"X-ray Champagne Flow" Uncorked in Horseshoe Nebula
The Chandra image reveals hot gas flowing away from massive young stars in the center of the Horseshoe Nebula, a.k.a. M17, a.k.a. the Omega Nebula.
This new image from NASA's Chandra X-ray Observatory reveals hot gas
flowing away from massive young stars in the center of the Horseshoe
Nebula (a.k.a. M17 or the Omega Nebula). Observations from infrared
telescopes of the Horseshoe Nebula show a cloud of much cooler gas and
dust shaped like a horseshoe that gives the nebula its name. The hot gas
shown by the Chandra image fits inside the cool gas cloud, and appears
to have formed the horseshoe shape by carving a cavity in the cool gas.
Infrared Close-Up of M17
The stars in the Horseshoe Nebula are only about a million years old
very young in astronomical terms.

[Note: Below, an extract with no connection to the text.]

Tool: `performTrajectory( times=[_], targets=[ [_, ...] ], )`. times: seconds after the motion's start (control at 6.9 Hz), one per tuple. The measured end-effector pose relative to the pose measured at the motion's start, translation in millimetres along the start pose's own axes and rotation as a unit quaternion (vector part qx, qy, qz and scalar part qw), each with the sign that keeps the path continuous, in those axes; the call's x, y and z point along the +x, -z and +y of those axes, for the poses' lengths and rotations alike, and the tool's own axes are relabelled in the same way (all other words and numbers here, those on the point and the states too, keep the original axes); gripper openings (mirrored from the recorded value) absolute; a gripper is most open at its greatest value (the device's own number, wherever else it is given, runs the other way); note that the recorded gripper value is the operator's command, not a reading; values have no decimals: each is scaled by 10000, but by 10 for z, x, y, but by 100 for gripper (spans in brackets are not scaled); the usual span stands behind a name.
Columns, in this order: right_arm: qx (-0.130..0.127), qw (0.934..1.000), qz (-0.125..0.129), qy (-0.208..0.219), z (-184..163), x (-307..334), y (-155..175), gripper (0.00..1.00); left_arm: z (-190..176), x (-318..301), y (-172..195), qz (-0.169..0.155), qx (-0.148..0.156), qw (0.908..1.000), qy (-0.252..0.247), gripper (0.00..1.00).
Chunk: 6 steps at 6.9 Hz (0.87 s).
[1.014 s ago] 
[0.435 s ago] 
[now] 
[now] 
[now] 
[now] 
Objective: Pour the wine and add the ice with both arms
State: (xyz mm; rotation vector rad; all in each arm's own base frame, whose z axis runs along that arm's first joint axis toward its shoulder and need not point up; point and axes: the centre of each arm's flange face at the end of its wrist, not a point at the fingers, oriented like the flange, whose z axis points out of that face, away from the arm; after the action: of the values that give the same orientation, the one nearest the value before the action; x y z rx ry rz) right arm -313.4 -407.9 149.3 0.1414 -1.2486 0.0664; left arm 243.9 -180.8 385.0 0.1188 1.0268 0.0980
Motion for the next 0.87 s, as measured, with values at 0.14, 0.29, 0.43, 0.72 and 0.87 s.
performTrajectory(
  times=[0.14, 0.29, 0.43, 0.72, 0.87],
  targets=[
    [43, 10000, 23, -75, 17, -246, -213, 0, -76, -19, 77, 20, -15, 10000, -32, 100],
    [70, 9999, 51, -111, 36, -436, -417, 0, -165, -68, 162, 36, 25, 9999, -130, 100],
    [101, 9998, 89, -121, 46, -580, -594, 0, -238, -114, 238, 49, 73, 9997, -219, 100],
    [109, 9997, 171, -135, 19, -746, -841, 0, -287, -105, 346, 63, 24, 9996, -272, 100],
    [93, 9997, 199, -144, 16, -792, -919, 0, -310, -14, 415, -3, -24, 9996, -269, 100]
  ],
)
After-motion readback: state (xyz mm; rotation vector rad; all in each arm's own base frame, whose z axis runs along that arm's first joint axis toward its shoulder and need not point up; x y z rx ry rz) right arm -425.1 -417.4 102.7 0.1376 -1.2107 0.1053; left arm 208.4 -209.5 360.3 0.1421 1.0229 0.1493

According to astronomers'
calculations, not enough time has passed for one of the stars in the
nebula to have exhausted its fuel supply, exploded as a supernova, and
then heated the gas.
So, what's causing the glowing X-rays found by in this image? One
possibility is high-speed winds of particles flowing away from the
massive stars have slammed into each other, heating the gas. Or, the
super-hot (up to 7 million degrees Fahrenheit) gas could be produced as
these winds collide with cool clouds to form bubbles of hot gas.
Wherever it came from, this hot gas appears to be flowing out of the
Horseshoe like champagne flows out of a bottle when the cork is removed,
so it has been termed an "X-ray champagne flow."